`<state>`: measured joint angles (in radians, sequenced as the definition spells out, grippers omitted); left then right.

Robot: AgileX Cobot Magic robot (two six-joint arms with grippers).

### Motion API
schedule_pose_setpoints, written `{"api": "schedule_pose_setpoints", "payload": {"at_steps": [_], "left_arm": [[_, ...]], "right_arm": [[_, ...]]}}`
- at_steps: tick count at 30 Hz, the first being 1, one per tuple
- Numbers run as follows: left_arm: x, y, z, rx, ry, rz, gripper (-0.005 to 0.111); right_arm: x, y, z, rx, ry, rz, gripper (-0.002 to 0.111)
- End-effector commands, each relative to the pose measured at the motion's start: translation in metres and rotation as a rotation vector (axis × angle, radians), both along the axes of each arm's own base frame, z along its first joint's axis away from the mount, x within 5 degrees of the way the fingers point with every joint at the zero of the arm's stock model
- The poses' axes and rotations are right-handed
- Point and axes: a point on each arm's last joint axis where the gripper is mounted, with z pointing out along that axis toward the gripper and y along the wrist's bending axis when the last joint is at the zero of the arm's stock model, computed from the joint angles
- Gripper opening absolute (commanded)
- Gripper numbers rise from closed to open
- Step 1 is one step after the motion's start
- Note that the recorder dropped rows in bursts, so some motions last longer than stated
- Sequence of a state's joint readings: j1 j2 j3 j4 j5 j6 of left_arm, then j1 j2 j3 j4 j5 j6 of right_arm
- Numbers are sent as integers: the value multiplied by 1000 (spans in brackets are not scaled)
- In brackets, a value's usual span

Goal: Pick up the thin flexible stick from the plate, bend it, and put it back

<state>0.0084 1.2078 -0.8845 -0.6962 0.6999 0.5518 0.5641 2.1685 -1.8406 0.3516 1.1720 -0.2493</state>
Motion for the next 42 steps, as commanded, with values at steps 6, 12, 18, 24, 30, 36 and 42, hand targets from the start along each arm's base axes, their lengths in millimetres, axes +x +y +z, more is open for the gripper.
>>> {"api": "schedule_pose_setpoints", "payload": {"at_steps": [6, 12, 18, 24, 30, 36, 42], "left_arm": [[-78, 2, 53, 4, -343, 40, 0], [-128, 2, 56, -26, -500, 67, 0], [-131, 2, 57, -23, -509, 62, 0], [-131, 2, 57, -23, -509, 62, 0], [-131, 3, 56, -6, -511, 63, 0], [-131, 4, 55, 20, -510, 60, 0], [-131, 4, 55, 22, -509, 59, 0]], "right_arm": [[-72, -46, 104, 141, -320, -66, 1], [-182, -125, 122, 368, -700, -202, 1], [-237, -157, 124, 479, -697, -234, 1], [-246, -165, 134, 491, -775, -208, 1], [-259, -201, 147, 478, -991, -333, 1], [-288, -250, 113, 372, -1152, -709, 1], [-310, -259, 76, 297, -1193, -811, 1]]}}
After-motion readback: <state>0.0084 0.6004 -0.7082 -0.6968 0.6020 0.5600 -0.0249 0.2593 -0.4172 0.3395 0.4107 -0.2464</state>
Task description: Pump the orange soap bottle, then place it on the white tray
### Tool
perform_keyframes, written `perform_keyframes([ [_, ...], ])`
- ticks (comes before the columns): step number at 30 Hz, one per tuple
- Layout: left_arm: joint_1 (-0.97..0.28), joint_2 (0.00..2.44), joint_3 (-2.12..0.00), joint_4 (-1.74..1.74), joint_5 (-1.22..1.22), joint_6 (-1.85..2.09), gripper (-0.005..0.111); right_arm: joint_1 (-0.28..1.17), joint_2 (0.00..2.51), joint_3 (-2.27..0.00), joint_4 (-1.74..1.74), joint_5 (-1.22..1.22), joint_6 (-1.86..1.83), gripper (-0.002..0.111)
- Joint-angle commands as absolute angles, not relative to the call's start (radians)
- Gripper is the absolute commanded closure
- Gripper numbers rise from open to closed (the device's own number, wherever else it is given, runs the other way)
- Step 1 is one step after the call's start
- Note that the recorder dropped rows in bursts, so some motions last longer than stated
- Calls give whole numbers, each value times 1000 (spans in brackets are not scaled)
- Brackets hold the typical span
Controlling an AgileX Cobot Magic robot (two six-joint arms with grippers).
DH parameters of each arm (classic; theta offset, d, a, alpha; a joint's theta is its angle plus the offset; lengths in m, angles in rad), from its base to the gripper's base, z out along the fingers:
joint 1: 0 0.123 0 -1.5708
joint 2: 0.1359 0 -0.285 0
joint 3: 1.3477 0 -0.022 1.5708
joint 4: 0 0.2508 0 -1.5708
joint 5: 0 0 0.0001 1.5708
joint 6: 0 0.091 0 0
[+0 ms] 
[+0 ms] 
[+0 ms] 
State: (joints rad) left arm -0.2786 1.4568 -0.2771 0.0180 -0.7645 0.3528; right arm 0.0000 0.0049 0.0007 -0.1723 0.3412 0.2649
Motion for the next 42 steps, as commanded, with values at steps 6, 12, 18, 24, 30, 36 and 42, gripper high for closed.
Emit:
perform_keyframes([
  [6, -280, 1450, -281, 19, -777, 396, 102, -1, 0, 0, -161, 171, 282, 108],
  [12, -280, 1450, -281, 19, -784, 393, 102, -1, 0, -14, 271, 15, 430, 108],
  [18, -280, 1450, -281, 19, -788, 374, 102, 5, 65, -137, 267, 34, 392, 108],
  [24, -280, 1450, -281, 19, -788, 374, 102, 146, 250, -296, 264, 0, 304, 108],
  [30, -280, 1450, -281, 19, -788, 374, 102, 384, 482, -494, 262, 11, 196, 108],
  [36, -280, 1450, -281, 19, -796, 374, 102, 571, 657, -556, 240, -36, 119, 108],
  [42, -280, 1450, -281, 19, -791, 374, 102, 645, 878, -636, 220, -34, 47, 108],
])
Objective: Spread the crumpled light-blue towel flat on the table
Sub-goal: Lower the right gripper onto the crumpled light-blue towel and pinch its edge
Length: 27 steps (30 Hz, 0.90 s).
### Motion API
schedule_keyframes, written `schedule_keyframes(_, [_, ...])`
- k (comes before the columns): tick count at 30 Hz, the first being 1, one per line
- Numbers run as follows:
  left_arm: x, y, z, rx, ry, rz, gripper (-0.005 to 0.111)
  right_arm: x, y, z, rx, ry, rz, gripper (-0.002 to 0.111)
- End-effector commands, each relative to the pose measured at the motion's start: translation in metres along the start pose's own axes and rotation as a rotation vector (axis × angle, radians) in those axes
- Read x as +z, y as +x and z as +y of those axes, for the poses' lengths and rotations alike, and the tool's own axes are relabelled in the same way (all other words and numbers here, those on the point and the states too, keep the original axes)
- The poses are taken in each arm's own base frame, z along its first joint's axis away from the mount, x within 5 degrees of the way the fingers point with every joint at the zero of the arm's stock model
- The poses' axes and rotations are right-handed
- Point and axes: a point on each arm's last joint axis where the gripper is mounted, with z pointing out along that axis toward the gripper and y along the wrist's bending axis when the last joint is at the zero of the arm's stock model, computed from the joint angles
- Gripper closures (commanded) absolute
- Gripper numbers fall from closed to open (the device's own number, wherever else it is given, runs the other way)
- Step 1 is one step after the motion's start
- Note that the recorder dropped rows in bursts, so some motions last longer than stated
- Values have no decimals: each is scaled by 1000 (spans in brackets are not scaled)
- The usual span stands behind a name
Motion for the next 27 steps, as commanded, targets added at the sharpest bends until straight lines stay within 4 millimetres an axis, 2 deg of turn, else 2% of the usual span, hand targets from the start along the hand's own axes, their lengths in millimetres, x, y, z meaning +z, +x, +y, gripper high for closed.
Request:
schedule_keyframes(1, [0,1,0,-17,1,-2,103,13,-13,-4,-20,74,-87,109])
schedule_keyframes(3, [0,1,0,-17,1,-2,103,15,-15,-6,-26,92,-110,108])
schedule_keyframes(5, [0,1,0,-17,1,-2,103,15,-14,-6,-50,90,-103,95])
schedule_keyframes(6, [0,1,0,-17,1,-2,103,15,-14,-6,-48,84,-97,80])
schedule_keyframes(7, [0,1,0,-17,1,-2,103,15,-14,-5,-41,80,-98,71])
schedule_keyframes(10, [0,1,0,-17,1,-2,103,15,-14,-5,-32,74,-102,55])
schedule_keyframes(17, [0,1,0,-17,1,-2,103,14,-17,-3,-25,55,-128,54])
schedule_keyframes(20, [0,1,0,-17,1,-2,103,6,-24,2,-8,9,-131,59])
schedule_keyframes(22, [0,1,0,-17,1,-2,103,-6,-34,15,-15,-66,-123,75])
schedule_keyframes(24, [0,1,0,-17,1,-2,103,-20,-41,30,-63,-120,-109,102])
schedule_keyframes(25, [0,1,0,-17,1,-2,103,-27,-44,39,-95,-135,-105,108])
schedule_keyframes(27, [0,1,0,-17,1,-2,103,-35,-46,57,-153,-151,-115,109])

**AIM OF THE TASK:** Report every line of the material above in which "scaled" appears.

**REPLY:**
- Numbers are sent as integers: the value multiplied by 1000 (spans in brackets are not scaled)
- Calls give whole numbers, each value times 1000 (spans in brackets are not scaled)
- Values have no decimals: each is scaled by 1000 (spans in brackets are not scaled)

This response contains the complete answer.